The biblical motif of the image of God, also known as the imago Dei, is a concept encountered early on in Scripture. It has been a part of major theological discussions for nearly two thousand years and its implications are important and widespread. Yet, at the same time the image of God is mentioned only a few times in the Bible, and is rarely specific. In trying to understand the image of God, certain questions arise: What does the Bible say about the image of God? What have theologians historically thought about the image of God? What are the implications of the different perspectives? These questions will be addressed as the image of God is looked at from a biblical, historical, and contemporary perspective. The biblical motif of the image of God is important to understand because it has great theological significance and important implications in how one relates to his neighbor and to God.
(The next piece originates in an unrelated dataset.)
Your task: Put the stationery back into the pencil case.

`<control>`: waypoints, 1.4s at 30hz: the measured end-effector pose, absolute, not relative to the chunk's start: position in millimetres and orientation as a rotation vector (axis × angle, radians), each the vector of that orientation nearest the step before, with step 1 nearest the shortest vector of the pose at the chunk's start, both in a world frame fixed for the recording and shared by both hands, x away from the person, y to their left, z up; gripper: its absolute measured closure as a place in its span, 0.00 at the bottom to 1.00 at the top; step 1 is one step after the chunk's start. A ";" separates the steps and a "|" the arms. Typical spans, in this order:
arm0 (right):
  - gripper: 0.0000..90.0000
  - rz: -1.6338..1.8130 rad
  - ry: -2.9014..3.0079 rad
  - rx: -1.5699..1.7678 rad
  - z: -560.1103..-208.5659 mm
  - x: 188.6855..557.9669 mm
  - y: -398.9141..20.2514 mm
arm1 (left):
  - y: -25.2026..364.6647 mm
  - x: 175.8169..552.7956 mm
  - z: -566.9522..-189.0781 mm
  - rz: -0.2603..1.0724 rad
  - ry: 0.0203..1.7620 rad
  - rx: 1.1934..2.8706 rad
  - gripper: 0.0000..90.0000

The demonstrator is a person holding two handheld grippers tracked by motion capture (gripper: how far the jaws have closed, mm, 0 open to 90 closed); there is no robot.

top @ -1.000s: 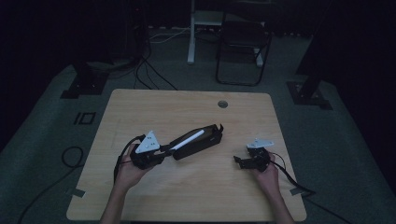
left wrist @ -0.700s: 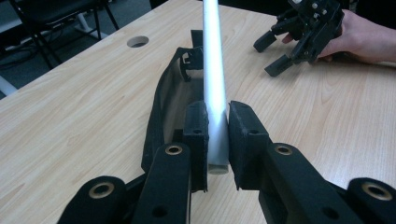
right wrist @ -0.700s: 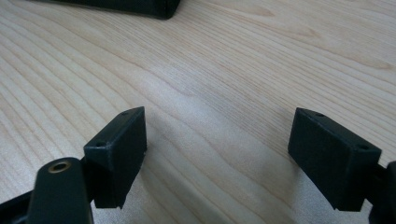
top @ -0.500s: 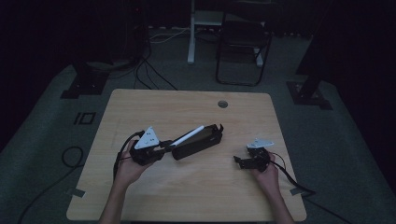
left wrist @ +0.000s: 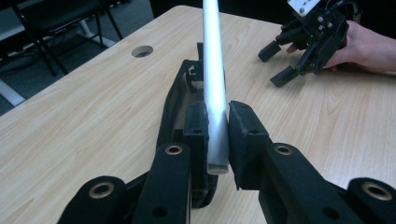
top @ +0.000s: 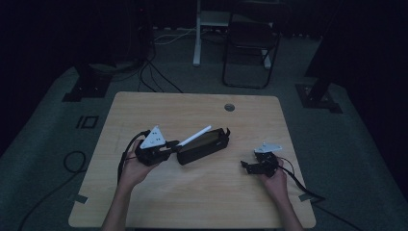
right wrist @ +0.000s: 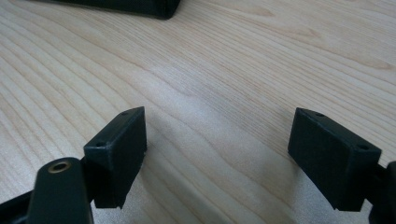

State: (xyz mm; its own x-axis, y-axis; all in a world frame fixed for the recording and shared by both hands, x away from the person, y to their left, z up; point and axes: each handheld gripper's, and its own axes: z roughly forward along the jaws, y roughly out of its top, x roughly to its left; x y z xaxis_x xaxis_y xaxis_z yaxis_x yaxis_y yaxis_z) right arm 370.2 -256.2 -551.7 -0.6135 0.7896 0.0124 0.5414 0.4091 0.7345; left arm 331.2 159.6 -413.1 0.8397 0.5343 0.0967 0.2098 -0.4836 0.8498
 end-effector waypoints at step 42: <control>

The image of God is clearly foundational to the biblical understanding of humanness and personhood. However, for being such a foundational doctrine, it really is not explicitly explained in Scripture. This has left theologians, exegetes, and scholars throughout the centuries to debate various interpretations of the passages in which it is mentioned. What is known for sure about the image of God is that humans are in some way like God. The Bible does not take the time to explicitly explain how man is like God. It merely tells us that he is indeed like God. In order to understand in what ways man is like God, one has to know what God is like. That understanding comes from discovering who He is throughout Scripture.[1]

Relevant Passages

There are really only a total of five very relevant passages in the Bible which help give the clearest understanding of how man is like God (Gen 1:26-27, 5:1, 9:6; 1 Cor 11:7; Jam 3:9). There are other passages such as Psalm 8 which indirectly talk about the image of God, but these five passages are the most explicit and the most helpful. The most often referenced passage, and rightly so, is Gen 1:26-27. Here the first human beings are seen made in the image of their Creator. God had created everything up to this point, including all the animals. Yet here there is a change in the pattern. Here, God references Himself and says “Let us make man in our image, after our likeness (ESV).” This change in structure indicates the fact that man is truly in a class of his own.[2] Verse 27 says, “God created man in his own image, in the image of God he created him; male and female he created them.” Here it is seen that not only man is made in the image of God, but both male and females are made in God’s image.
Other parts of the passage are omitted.